There is a paucity of literature comparing the long-term outcomes of Bankart repair using absorbable and permanent KSA. Thal and colleagues found no differences in re-dislocation rate or clinical outcomes when they compared metallic KSA with the BioKnotless. 29 Our findings also displayed comparable outcomes in both KSA groups at the mid term; however, long-term follow-up is warranted before definitive conclusions are made. Some newer designs include a combination of a bioabsorbable polymer and a bioceramic such as porous calcium phosphate. This combination allows for partial absorption and breakdown into calcium and phosphate substrates which provide a biological habitat for in vivo bone formation. In a prospective study by Randelli and colleagues, the authors demonstrated excellent clinical and radiological outcomes of the Bankart repair at a mean of 29 months; the anchors were made of 70% polylactic co-glycolide and 30% β-tricalcium phosphate. 30 In a more recent study, Sugaya and colleagues reported similar promising outcomes of the Bankart repair at a mean of 2 years using a similar biocomposite anchor. 31
Of the entire cohort, approximately 85% of the patients in our series had excellent outcomes and could return to their pre-injury level of functioning, which is comparable to that reported by Hayashida and colleagues (87%). 19 Likewise, there was 2° to 3° loss of ER in our series, which is consistent with the results of other series. 11,21 –23 Recent ABR studies reported recurrence rates between 4% and 11%; our finding of a 9.4% recurrence rate is in concert with these reports. 8,24,32 KSA failure due to migration, loosening, insufficiency or breakage has been reported. 29 We had few incidents of intraoperative anchor breakage of both types without any noticeable predilection for either. Most incidents of breakage occurred for anchors inserted early in our experience. Inappropriate under-drilling of the anchor hole, which is not described by the manufacturer, was the cause of breakage of some anchors in our series. We therefore avoided such off-label use in later procedures.

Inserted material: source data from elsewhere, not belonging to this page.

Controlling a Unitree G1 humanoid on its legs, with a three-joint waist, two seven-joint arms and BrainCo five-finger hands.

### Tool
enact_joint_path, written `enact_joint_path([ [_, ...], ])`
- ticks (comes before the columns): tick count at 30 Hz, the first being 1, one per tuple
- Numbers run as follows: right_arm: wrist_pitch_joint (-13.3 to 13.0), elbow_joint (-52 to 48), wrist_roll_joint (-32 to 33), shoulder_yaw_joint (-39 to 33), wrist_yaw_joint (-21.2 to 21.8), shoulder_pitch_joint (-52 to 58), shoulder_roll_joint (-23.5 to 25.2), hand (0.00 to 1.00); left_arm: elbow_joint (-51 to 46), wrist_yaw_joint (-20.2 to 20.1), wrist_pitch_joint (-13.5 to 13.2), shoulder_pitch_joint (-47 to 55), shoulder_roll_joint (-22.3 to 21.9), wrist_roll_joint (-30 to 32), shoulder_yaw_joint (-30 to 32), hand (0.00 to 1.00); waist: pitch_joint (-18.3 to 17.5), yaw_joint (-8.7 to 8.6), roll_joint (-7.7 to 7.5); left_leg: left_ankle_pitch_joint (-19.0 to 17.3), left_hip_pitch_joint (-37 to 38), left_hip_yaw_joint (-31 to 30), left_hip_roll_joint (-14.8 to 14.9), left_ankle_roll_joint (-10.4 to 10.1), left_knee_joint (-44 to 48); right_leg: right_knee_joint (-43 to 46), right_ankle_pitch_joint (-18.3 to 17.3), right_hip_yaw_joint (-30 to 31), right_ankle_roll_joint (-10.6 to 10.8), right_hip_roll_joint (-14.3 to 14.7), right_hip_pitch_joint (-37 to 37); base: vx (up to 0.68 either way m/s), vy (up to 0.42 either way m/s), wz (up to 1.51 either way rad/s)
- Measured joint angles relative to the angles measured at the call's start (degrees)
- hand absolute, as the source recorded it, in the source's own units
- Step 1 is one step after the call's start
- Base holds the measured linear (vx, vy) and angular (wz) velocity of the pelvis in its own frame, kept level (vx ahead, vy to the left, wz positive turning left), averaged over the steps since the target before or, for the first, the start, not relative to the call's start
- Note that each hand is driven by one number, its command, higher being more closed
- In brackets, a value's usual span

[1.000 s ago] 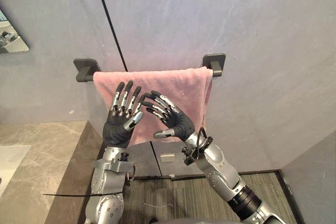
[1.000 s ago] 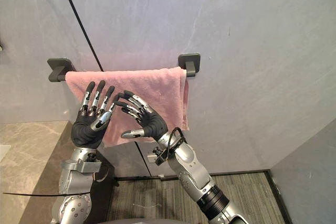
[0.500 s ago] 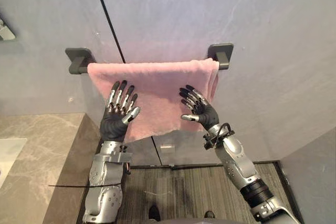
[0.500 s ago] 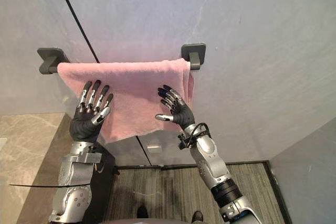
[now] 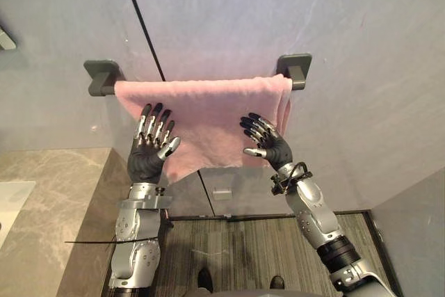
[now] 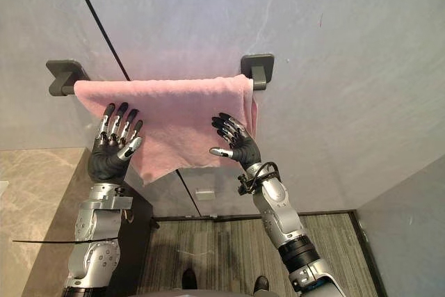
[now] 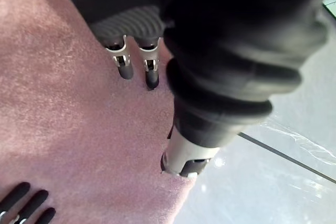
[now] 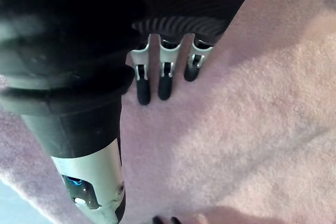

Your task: Organize washtable

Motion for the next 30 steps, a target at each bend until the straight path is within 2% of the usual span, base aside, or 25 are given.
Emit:
enact_joint_path([
  [2,0.4,0.0,-0.1,0.0,0.1,1.1,0.6,0.0,1.6,0.1,0.0,0.6,-1.0,1.1,0.0,0.0,0.0,0.05,-0.09,0.0,0.1,0.0,0.0,0.0,0.0,0.0,-0.1,0.0,-0.1,-0.2,0.1,0.0,0.0,0.0],
  [7,1.2,1.2,-4.1,-0.8,1.5,11.7,1.6,0.0,11.8,0.0,0.7,6.4,-3.8,5.1,0.9,0.0,-0.1,0.08,-0.32,0.1,0.1,0.0,0.0,0.1,0.0,0.0,0.3,0.2,-0.1,-0.1,0.1,0.04,-0.006,-0.01],
  [8,1.5,3.5,-5.8,-1.6,2.3,14.2,1.3,0.0,15.4,0.0,1.4,8.4,-5.2,5.7,1.9,0.0,-0.1,0.04,-0.48,0.0,0.3,0.0,0.4,0.1,0.0,-0.1,0.3,0.5,-0.1,0.1,0.5,0.08,-0.029,0.01],
  [13,2.1,15.4,-11.3,-4.4,2.4,18.2,1.6,0.0,33.5,0.0,3.3,10.6,-5.9,8.0,4.6,0.0,1.0,0.29,-1.9,0.1,1.2,0.0,1.0,-0.1,0.5,-1.0,0.4,0.1,-0.4,1.1,2.1,0.03,-0.018,0.04],
  [15,2.4,19.8,-15.6,-7.6,1.9,19.3,2.1,0.0,42.0,0.6,3.9,8.9,-6.7,12.1,6.9,0.0,2.2,0.26,-2.85,0.0,-0.7,-0.9,1.7,-0.3,2.8,-0.6,0.2,-0.9,-0.9,0.8,1.7,-0.07,-0.012,0.28],
  [17,3.0,24.6,-16.4,-10.6,-0.2,20.5,2.2,0.0,48.4,2.9,4.2,7.8,-7.3,17.0,7.9,0.0,2.7,0.42,-2.88,-0.1,-3.5,-1.6,2.4,-0.4,5.8,2.4,-0.7,-2.2,-1.7,1.1,-0.4,-0.12,-0.015,0.34],
  [18,3.1,27.6,-18.0,-13.3,-1.9,21.7,2.4,0.0,52.0,4.3,4.3,7.5,-7.4,20.6,8.0,0.0,2.8,0.07,-3.0,0.9,-3.6,-3.0,2.2,-1.8,4.9,3.8,-1.1,-3.3,-2.8,0.2,-1.9,-0.12,0.004,0.21],
  [19,3.0,29.7,-19.5,-15.7,-2.9,22.5,3.6,0.0,53.8,5.1,4.9,6.1,-7.7,23.3,8.9,0.0,3.7,0.18,-3.52,-5.9,-6.0,-0.6,3.2,2.1,16.1,4.9,-1.2,-4.2,-3.1,-1.1,-2.4,-0.12,0.014,0.14],
  [20,3.2,30.9,-20.3,-17.0,-3.5,23.3,4.1,0.0,54.1,5.4,5.3,6.5,-8.0,24.3,9.4,0.0,3.9,0.13,-3.78,-10.1,-7.1,1.2,4.4,3.6,25.4,5.5,-1.3,-3.9,-3.1,-1.6,-2.1,-0.09,0.023,-0.09],
  [21,3.3,31.9,-21.5,-19.1,-4.5,26.3,4.0,0.0,54.5,5.5,5.2,7.0,-9.0,25.9,11.3,0.0,4.1,0.05,-3.0,-13.4,-6.6,2.5,7.1,1.4,38.7,6.2,-1.2,-3.3,-3.1,-1.6,-0.7,-0.15,0.124,-0.29],
  [22,3.6,32.4,-21.7,-22.6,-5.3,30.3,3.9,0.0,55.6,6.0,5.2,7.5,-10.4,27.3,12.6,0.0,3.5,-0.08,-0.92,-14.4,-3.7,2.2,9.3,-0.6,47.5,6.4,-1.0,-2.5,-2.7,-1.2,0.1,-0.12,0.115,-0.32],
  [23,3.6,32.0,-22.1,-23.8,-5.5,31.0,3.7,0.0,55.9,6.5,5.2,7.5,-11.1,27.8,12.9,0.0,3.1,-0.58,0.13,-14.5,-2.5,1.8,10.0,-1.3,48.9,6.5,-0.7,-2.0,-2.4,-0.9,0.0,-0.12,0.222,-0.3],
  [24,4.1,32.0,-22.0,-25.8,-6.2,31.6,3.6,0.0,56.9,6.7,5.2,7.4,-11.1,28.3,12.5,0.0,3.0,-1.8,1.62,-15.5,0.0,1.7,10.3,-3.9,47.2,6.7,0.3,-1.4,-1.7,-0.4,0.0,-0.1,0.207,-0.14],
  [25,5.1,32.5,-21.9,-27.2,-6.8,31.5,4.3,0.0,57.4,7.4,5.3,6.4,-11.6,28.6,12.7,0.0,2.9,-3.15,1.87,-17.6,1.3,2.7,8.6,-6.0,42.2,5.6,2.1,-0.8,-1.5,-0.6,-1.0,-0.15,0.227,-0.08],
  [26,5.4,32.5,-21.8,-27.5,-6.8,31.4,4.9,0.0,57.4,7.8,5.3,5.9,-11.4,29.0,12.7,0.0,2.8,-3.35,1.49,-18.3,2.1,3.2,7.6,-6.0,39.7,5.2,2.6,-0.6,-1.9,-1.0,-1.6,-0.21,0.175,-0.13],
  [27,5.5,32.3,-21.7,-27.6,-6.8,31.8,6.1,0.0,57.2,8.0,5.2,4.8,-11.3,30.2,12.6,0.0,2.6,-3.3,-0.5,-20.8,4.5,3.8,6.0,-5.0,35.1,5.2,3.7,0.0,-2.1,-1.9,-3.6,-0.3,0.175,-0.19],
  [28,5.5,31.8,-21.8,-27.6,-6.8,31.8,6.1,0.0,57.3,8.0,5.3,3.9,-11.0,30.5,12.1,0.0,2.9,-3.21,-0.1,-23.1,4.6,3.9,6.3,-4.2,33.2,6.1,4.2,0.0,-2.2,-1.6,-4.7,-0.33,0.2,-0.21],
  [29,5.5,31.3,-21.8,-27.7,-6.8,31.2,6.0,0.0,57.5,8.4,5.5,2.9,-11.0,30.9,10.5,0.0,3.5,-3.34,-0.06,-26.3,4.6,5.0,6.2,-2.4,30.2,8.2,4.4,0.2,-2.0,-1.4,-7.3,-0.36,0.224,-0.1],
  [30,5.8,31.8,-21.7,-27.7,-7.0,30.8,6.8,0.0,57.8,8.7,5.5,1.3,-10.4,31.8,9.2,0.0,4.8,-3.27,-1.47,-27.4,4.6,5.7,4.9,-1.0,28.8,9.8,4.3,0.8,-1.3,-2.3,-9.0,-0.38,0.129,-0.13],
])
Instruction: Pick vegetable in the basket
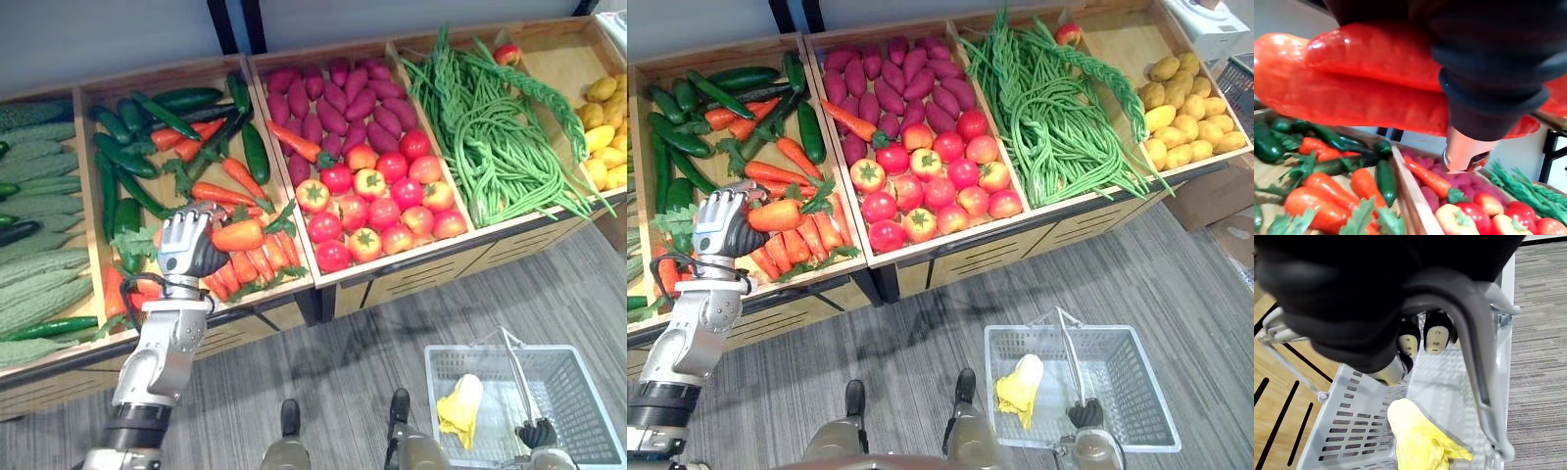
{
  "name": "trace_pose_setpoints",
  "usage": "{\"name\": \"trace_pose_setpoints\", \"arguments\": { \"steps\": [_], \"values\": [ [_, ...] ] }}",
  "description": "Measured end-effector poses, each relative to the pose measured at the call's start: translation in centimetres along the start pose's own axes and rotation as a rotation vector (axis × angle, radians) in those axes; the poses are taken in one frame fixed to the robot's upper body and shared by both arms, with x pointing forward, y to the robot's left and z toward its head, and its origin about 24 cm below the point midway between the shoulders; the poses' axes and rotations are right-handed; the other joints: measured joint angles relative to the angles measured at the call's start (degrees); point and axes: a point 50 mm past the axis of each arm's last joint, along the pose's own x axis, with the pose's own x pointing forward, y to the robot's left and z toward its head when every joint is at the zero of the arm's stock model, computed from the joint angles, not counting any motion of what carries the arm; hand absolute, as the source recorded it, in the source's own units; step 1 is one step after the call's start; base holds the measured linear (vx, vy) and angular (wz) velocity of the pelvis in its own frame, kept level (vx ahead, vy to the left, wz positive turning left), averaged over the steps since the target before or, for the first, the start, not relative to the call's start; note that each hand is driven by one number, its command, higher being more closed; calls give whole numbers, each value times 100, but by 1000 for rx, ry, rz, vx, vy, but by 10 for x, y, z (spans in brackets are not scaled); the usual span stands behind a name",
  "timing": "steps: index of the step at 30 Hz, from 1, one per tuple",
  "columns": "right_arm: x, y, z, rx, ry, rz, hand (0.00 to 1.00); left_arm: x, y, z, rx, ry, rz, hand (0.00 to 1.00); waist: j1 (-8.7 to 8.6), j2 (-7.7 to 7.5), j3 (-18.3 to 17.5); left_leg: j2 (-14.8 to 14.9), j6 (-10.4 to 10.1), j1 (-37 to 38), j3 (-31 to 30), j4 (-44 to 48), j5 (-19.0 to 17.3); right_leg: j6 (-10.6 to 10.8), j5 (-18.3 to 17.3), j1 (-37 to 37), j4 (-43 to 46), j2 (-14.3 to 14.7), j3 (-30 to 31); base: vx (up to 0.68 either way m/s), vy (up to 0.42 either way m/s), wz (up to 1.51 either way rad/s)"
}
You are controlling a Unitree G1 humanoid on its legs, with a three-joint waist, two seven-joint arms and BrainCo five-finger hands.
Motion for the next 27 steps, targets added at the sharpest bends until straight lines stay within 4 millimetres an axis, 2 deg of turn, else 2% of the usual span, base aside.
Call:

We acknowledge several limitations of the present study. First, it was retrospective in nature, with the inherent inaccuracies; however, data were prospectively collected. Second, the number of groups being compared was relatively small. Finally, although being a single-surgeon cohort reduces confounders, it more importantly limits the generalisability of our conclusion. Larger, multicentre prospective studies with long-term follow-up are warranted.
Conclusion
ABR for recurrent AGHI using a permanent or absorbable KSA offers comparable successful outcomes without a statistically significant difference.
Footnotes
Declaration of conflicting interests
The author(s) declared no potential conflicts of interest with respect to the research, authorship, and/or publication of this article.
Funding
The author(s) received no financial support for the research, authorship, and/or publication of this article.